Capital Expenditure and How to Allocate It with Excellent Software

Do you know the meaning of the term capital expenditure or CAPEX? Alternatively called capital expenses or capital spending, CAPEX refers to the amount of money used to upgrade or buy/acquire physical assets for business use. Assets that can be bought include computers, vehicles, buildings, warehouses and any other machinery that can bring about long-term productivity within a business. CAPEX must be accounted for separately so that it can be scrutinized and approved independently.

Accounting for CAPEX

A capital expense is seen as an investment and is normally recorded as an asset on a balance sheet. This cost should be subtracted as a depreciating expenditure over the useful life of an asset (except land). When it comes to capital expenditure budgeting, the process entails a financial evaluation to establish if the organization’s ROI goal is met. If the ROI targets are met, a qualitative assessment is carried out by the senior management team. A lot of items are included in this budgeting process: acquisition or lease of fixed assets, joint ventures, acquisition of other businesses, new products and markets, R&D(research and development) and IT expenses and so on.

During the accounting process, CAPEX are not totally deducted in the period when they got incurred. Secondly, tangible assets are depreciated while intangible ones are amortized over time. Cash used to buy inventory is considered Capex as well as money spent on intellectual property (patents and copyrights). If you buy a house that will provide income in future, you will group it under capital spending. It’s not all assets that can be depreciated. Those that cost beyond a company’s preset capitalization limit (cap limit) are the ones that get depreciated the following year. Those that cost less than the cap limit get treated as an expense in the year it is obtained.

CAPEX Vs OPEX

OPEX refers to Operational Expenses. These are expenditures that generate benefits within the current period. Hence OPEX are deducted from the revenues within the periods they are made. Operational expenses are never depreciated and are always recorded as an expense for when they are incurred. This is not the case with CAPEX. Instead, capital expenses are known as investments that would benefit the company in future. CAPEX are recorded on a balanced sheet as assets and never subtracted from the revenues made when they are incurred. Expensing of CAPEX across their useful period is either computed via depreciation or amortization. In each case, a part of the capitalized expenditure’s value is computed to be exploited in the every period. Then it is recorded as amortization or deprecation expenditure. This goes on until the depreciated or amortized asset’s usefulness is concluded and its value finished.

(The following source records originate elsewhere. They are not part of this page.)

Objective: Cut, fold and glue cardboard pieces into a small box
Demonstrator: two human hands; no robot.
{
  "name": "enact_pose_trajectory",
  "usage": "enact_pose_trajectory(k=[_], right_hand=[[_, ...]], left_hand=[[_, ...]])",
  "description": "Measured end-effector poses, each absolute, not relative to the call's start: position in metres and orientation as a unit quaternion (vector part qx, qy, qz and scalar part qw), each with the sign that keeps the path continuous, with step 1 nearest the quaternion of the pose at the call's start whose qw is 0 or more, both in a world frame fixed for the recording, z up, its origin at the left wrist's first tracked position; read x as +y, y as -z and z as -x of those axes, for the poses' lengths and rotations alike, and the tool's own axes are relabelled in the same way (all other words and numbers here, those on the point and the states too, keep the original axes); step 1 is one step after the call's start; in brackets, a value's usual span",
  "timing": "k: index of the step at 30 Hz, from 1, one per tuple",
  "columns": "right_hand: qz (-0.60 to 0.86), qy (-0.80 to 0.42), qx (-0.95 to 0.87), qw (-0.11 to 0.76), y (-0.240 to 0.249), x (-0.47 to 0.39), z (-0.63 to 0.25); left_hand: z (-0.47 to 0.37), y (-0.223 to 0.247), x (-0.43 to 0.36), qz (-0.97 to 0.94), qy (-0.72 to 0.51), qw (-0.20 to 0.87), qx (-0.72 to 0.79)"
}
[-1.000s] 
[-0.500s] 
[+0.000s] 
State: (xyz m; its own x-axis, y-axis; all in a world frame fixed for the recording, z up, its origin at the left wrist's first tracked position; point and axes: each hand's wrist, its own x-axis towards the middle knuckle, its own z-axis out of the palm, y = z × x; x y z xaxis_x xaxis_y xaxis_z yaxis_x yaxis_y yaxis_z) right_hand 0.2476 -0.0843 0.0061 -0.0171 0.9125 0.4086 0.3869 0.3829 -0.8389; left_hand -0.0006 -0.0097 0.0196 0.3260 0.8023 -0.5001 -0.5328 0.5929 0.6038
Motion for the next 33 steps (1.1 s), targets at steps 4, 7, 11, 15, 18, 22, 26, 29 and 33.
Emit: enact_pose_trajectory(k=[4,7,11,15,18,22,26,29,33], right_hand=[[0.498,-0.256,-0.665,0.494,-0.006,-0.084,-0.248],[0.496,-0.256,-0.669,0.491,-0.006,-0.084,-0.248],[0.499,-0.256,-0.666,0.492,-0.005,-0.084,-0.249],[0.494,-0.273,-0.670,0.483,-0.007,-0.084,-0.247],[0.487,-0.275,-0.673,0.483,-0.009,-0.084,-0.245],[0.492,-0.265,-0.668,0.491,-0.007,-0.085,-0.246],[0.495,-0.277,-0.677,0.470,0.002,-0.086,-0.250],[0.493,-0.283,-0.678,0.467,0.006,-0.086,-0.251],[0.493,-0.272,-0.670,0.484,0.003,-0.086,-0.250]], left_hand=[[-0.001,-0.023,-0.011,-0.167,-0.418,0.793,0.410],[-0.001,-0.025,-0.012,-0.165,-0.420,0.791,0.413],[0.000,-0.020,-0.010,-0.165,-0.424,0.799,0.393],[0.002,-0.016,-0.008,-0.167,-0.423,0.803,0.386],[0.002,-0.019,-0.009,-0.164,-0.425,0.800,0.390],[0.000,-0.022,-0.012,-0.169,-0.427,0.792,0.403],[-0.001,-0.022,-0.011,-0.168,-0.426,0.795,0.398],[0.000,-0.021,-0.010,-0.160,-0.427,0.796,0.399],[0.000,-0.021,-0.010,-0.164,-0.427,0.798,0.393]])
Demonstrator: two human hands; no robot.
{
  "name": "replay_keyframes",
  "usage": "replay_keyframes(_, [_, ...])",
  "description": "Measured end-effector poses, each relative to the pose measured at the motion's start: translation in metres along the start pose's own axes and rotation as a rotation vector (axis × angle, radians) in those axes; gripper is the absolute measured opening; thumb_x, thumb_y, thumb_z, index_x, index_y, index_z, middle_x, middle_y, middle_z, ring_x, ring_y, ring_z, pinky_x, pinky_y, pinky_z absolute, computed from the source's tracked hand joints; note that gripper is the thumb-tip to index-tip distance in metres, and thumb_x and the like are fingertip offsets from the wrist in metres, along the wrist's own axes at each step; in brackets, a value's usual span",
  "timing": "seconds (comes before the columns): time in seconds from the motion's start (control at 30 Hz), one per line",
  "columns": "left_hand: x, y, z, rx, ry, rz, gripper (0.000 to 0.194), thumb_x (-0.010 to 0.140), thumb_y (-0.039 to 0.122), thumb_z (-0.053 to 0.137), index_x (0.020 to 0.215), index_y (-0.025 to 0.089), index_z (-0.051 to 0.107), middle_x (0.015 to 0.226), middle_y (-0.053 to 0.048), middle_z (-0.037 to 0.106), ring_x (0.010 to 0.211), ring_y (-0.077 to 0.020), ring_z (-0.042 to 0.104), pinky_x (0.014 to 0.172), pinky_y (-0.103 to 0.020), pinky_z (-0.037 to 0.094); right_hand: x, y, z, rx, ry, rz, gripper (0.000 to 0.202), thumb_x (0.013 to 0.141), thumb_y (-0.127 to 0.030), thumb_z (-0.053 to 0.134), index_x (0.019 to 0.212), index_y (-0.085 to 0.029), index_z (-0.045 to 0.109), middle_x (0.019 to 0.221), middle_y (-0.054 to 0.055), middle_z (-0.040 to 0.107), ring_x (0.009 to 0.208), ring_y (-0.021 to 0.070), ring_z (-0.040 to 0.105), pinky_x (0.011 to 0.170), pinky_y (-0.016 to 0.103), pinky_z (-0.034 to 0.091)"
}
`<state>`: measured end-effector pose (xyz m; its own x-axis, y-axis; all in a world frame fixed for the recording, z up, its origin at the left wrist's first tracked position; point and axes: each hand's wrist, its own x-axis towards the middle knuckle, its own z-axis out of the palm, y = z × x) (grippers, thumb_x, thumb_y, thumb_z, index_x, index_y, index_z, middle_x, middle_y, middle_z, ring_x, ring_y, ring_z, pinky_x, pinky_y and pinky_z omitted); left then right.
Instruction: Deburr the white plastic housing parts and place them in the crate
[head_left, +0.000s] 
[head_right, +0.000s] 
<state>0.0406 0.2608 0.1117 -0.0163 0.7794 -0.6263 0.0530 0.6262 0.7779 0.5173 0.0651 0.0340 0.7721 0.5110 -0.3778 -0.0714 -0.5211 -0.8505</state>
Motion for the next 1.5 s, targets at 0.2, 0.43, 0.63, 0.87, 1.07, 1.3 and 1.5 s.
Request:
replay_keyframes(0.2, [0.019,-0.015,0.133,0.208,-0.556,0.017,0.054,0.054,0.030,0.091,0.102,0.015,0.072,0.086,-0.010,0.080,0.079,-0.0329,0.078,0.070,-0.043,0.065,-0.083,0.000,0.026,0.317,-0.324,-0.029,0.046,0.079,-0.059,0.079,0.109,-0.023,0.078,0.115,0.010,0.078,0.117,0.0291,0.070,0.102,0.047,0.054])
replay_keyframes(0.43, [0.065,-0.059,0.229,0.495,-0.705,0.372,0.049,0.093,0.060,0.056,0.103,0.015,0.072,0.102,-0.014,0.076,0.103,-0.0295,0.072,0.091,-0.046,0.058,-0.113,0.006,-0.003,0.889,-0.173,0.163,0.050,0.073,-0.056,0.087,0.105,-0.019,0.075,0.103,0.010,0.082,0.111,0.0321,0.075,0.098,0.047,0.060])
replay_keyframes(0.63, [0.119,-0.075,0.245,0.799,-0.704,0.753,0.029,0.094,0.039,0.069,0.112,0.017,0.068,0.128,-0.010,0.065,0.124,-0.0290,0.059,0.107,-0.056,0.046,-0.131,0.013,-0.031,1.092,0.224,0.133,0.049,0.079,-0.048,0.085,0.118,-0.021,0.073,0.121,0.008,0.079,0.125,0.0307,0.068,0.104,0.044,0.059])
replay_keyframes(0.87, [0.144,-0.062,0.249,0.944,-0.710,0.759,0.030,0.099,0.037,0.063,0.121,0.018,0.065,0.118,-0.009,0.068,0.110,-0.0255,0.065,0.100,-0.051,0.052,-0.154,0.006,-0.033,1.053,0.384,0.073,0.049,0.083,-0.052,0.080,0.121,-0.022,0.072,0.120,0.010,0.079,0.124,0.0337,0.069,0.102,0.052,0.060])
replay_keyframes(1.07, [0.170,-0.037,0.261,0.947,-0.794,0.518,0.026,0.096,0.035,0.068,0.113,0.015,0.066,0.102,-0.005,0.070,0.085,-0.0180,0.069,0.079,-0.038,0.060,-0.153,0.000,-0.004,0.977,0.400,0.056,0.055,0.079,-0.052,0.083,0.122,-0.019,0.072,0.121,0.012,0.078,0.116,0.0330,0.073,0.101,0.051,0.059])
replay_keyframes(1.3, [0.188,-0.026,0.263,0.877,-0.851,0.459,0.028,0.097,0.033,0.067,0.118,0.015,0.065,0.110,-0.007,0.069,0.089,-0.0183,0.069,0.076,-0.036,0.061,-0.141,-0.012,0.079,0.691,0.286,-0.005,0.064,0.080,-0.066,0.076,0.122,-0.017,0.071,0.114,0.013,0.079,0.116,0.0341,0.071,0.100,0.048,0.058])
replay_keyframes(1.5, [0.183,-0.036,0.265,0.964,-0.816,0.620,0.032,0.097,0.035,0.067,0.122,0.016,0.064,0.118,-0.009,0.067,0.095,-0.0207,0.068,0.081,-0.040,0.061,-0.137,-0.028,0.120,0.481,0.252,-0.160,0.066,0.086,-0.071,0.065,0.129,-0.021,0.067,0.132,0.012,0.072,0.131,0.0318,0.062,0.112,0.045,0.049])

How to calculate CAPEX correctly

The solution is special software from Anaplan.com. It will make your work quick and accurate even if you aren’t so good at accounting. Software will also help you allocate capital effectively and let your staff create and submit comprehensive capital expenses requests for approval in a quick manner. An approval limit for every person can be set with ease and capital requests can be made very fast via a step by step process. Once finished, CAPEX request can be submitted for approval. The best thing with Anaplan software is that it will follow all approval policies designed by your company to get in touch with all the users that have to review the request. You will enjoy flexible reporting from the time an approver authorizes an expense. Whether these will be reports on budget tracking, audits, statistics on ROI, forecasts or past allocation of funds, capital expenditure software is the ultimate solution.